(Stored data begins)

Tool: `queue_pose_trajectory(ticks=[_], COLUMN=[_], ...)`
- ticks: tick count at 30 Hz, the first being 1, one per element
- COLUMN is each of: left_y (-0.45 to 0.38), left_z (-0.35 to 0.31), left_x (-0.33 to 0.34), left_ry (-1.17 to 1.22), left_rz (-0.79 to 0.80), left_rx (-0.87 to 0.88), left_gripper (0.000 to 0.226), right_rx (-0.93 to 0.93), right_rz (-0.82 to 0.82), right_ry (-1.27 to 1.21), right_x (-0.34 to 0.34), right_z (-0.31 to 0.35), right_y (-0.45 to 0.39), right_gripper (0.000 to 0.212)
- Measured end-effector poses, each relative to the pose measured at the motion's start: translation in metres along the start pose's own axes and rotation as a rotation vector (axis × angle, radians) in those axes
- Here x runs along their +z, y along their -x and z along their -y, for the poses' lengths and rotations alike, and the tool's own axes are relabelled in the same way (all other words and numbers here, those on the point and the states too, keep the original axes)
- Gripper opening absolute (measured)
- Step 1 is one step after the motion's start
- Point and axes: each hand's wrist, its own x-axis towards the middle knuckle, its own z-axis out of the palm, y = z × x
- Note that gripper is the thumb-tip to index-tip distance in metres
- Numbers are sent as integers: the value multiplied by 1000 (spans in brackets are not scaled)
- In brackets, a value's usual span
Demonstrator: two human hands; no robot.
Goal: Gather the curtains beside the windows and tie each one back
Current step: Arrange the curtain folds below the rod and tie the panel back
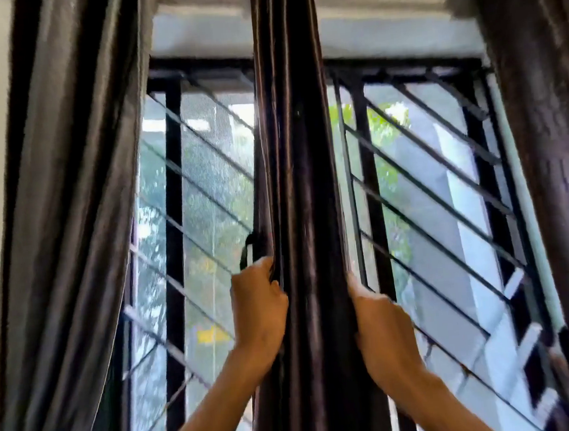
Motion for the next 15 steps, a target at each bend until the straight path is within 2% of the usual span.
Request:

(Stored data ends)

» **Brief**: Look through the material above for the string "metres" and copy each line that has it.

» **Output of the task**:
- Measured end-effector poses, each relative to the pose measured at the motion's start: translation in metres along the start pose's own axes and rotation as a rotation vector (axis × angle, radians) in those axes
- Note that gripper is the thumb-tip to index-tip distance in metres

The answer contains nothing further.